#### What is being asked
Your answer must be the full listing, reproduced exactly.

┄┄┄┄┄┄┄┄┄┄

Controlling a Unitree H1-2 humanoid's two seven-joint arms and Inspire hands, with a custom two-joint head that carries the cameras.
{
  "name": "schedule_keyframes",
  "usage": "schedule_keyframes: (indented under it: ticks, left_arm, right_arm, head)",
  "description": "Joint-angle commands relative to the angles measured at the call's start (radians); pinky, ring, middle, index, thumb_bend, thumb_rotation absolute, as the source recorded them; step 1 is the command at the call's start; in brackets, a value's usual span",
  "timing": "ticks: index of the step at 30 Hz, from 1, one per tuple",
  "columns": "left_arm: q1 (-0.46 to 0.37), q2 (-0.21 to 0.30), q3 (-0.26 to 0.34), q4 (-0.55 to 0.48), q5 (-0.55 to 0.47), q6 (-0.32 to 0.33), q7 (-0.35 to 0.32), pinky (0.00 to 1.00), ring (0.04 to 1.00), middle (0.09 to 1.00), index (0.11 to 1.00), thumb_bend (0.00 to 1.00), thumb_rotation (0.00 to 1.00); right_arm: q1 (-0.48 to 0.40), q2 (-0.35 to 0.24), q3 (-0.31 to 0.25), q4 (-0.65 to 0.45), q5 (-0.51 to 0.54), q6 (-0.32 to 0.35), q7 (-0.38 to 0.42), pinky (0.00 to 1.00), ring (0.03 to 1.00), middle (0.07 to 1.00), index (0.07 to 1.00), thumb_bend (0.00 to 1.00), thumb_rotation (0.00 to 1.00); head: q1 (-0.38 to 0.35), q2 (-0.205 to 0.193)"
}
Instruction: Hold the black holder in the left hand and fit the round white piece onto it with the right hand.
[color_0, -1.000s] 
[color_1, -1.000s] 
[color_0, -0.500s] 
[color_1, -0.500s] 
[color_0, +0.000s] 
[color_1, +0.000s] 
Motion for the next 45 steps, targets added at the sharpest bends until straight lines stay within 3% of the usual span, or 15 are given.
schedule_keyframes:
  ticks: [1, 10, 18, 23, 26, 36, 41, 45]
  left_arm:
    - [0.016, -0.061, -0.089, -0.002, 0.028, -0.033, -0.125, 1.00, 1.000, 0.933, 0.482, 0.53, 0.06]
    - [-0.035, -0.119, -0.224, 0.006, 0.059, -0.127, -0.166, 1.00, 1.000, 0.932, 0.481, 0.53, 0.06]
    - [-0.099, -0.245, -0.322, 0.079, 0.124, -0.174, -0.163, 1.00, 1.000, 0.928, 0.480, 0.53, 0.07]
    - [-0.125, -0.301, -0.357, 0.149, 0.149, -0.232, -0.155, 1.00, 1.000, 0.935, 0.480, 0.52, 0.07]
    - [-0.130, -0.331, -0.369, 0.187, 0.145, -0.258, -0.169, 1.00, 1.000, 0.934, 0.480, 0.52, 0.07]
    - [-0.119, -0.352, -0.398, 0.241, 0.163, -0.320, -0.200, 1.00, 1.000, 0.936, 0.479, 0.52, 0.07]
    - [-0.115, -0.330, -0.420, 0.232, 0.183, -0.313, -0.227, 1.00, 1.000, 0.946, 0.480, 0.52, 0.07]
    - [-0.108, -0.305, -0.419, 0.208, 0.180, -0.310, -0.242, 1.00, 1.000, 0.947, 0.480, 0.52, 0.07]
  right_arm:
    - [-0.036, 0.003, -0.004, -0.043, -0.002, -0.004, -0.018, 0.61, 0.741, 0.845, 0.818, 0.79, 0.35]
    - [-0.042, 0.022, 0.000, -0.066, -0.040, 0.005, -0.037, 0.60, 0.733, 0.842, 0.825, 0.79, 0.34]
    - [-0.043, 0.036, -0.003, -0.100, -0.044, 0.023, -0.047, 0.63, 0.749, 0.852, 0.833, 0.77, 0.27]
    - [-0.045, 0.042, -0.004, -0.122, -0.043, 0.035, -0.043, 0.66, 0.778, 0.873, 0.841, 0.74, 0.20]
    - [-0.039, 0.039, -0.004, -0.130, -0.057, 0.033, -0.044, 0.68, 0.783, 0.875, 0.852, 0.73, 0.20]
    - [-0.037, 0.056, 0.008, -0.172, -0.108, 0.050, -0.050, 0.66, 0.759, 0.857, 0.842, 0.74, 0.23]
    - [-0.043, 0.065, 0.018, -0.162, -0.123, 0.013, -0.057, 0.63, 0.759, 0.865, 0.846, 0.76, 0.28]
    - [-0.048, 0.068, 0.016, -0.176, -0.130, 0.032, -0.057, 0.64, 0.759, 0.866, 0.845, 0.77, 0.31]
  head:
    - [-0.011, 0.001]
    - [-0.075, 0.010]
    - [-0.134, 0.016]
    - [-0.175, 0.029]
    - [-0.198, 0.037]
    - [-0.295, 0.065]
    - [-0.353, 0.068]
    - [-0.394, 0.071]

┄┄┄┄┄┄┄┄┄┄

#### Output for this task
Controlling a Unitree H1-2 humanoid's two seven-joint arms and Inspire hands, with a custom two-joint head that carries the cameras.
{
  "name": "schedule_keyframes",
  "usage": "schedule_keyframes: (indented under it: ticks, left_arm, right_arm, head)",
  "description": "Joint-angle commands relative to the angles measured at the call's start (radians); pinky, ring, middle, index, thumb_bend, thumb_rotation absolute, as the source recorded them; step 1 is the command at the call's start; in brackets, a value's usual span",
  "timing": "ticks: index of the step at 30 Hz, from 1, one per tuple",
  "columns": "left_arm: q1 (-0.46 to 0.37), q2 (-0.21 to 0.30), q3 (-0.26 to 0.34), q4 (-0.55 to 0.48), q5 (-0.55 to 0.47), q6 (-0.32 to 0.33), q7 (-0.35 to 0.32), pinky (0.00 to 1.00), ring (0.04 to 1.00), middle (0.09 to 1.00), index (0.11 to 1.00), thumb_bend (0.00 to 1.00), thumb_rotation (0.00 to 1.00); right_arm: q1 (-0.48 to 0.40), q2 (-0.35 to 0.24), q3 (-0.31 to 0.25), q4 (-0.65 to 0.45), q5 (-0.51 to 0.54), q6 (-0.32 to 0.35), q7 (-0.38 to 0.42), pinky (0.00 to 1.00), ring (0.03 to 1.00), middle (0.07 to 1.00), index (0.07 to 1.00), thumb_bend (0.00 to 1.00), thumb_rotation (0.00 to 1.00); head: q1 (-0.38 to 0.35), q2 (-0.205 to 0.193)"
}
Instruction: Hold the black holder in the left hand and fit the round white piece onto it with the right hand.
[color_0, -1.000s] 
[color_1, -1.000s] 
[color_0, -0.500s] 
[color_1, -0.500s] 
[color_0, +0.000s] 
[color_1, +0.000s] 
Motion for the next 45 steps, targets added at the sharpest bends until straight lines stay within 3% of the usual span, or 15 are given.
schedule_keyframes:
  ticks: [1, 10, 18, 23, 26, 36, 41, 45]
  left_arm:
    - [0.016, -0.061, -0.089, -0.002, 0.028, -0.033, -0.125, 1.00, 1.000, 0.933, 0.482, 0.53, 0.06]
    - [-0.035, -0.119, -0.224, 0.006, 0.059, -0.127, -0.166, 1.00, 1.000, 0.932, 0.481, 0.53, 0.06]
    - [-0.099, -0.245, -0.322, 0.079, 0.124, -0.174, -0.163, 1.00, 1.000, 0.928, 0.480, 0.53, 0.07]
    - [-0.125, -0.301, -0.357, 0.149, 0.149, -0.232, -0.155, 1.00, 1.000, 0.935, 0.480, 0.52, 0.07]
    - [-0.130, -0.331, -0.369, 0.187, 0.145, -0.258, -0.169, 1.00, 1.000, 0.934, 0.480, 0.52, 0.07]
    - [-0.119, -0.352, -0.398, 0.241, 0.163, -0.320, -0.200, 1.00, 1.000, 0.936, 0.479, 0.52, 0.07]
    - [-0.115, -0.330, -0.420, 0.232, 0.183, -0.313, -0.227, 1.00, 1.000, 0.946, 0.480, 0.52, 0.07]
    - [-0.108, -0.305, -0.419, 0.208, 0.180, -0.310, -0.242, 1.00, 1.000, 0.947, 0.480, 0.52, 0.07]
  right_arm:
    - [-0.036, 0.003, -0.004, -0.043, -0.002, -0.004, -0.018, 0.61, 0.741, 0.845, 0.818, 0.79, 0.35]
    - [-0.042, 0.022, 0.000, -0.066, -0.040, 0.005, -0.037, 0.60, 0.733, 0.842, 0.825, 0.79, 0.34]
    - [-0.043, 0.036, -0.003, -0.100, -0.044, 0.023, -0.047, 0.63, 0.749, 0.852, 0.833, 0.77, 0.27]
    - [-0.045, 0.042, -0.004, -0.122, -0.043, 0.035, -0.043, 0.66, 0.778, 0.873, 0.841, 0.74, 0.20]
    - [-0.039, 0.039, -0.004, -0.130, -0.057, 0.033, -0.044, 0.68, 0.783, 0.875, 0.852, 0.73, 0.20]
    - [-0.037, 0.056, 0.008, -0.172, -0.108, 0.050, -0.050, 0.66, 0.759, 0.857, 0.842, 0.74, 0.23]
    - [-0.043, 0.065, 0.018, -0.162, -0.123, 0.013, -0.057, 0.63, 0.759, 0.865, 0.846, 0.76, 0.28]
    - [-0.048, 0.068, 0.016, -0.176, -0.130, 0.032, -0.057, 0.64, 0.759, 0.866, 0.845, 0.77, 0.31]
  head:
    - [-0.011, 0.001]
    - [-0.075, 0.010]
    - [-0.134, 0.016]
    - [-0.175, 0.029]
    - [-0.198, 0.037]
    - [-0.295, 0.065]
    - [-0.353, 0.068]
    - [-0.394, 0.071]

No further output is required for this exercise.